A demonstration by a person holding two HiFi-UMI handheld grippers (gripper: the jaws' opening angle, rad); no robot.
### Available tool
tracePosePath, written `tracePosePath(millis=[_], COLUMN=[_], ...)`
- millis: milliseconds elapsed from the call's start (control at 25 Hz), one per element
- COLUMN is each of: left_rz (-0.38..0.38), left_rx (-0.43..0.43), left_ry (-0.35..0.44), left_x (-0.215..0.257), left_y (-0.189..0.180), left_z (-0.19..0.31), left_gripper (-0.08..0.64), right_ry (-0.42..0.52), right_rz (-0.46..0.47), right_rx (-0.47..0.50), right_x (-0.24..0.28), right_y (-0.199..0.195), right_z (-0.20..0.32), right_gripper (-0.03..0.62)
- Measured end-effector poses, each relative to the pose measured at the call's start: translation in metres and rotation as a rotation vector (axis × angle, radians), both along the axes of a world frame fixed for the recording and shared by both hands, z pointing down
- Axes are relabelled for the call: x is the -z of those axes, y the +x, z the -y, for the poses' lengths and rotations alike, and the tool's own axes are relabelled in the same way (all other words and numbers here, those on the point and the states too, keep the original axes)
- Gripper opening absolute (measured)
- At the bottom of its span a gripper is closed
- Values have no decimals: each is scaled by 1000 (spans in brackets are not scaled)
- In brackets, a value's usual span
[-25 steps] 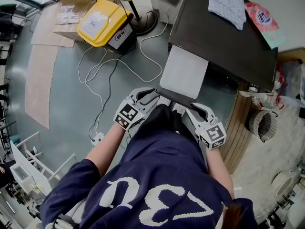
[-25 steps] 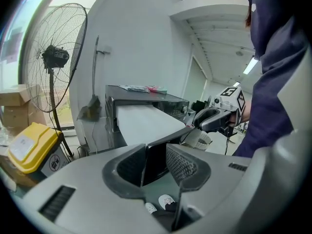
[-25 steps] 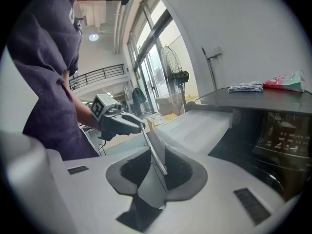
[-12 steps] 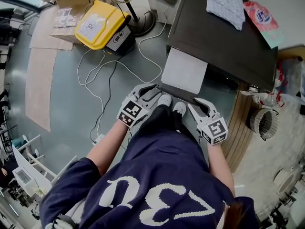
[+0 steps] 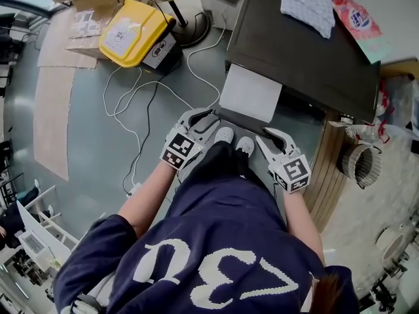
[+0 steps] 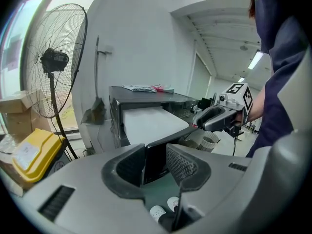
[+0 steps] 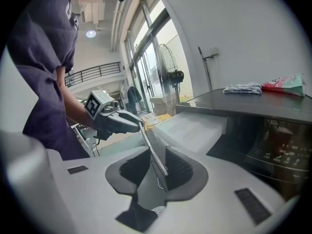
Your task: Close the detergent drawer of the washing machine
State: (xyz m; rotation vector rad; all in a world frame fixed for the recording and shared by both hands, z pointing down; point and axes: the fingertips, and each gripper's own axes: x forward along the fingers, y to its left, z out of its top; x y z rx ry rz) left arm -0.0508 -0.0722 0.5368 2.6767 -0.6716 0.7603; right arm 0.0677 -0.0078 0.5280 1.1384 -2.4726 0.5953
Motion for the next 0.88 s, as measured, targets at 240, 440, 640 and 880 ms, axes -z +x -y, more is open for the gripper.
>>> tracePosePath(millis=[240, 440, 640, 880], left_rz=[-5, -5, -6, 10], left_rx=[10, 18, 22, 17], left_ry=[8, 15, 27, 58], left_x=[0, 0, 3, 3], left_y=[6, 14, 22, 31], left_z=[12, 27, 45, 64], left_gripper=[146, 146, 146, 146], right_ry=[12, 23, 36, 40], right_rz=[-11, -18, -24, -23], right_rx=[-11, -28, -51, -82], right_x=[1, 1, 5, 5], right_y=[6, 15, 24, 33], right_z=[13, 29, 47, 68], right_gripper=[115, 118, 124, 137])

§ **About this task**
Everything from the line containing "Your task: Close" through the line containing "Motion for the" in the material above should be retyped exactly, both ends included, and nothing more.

§ **Solved problem**
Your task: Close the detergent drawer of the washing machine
State: (xyz m; rotation vector rad; all in a world frame fixed for the recording and shared by both hands, z pointing down; point and axes: the fingertips, and each gripper's own axes: x forward along the fingers, y to its left, z out of its top; x y z rx ry rz) left arm -0.0508 -0.0722 0.5368 2.6767 -0.6716 0.7603; right arm 0.0677 -0.0078 0.5280 1.1384 -2.4726 0.5953
Motion for the next 0.88 s, as measured, targets at 240, 440, 640 and 880 ms, axes -z +x -y, more is open for the gripper.

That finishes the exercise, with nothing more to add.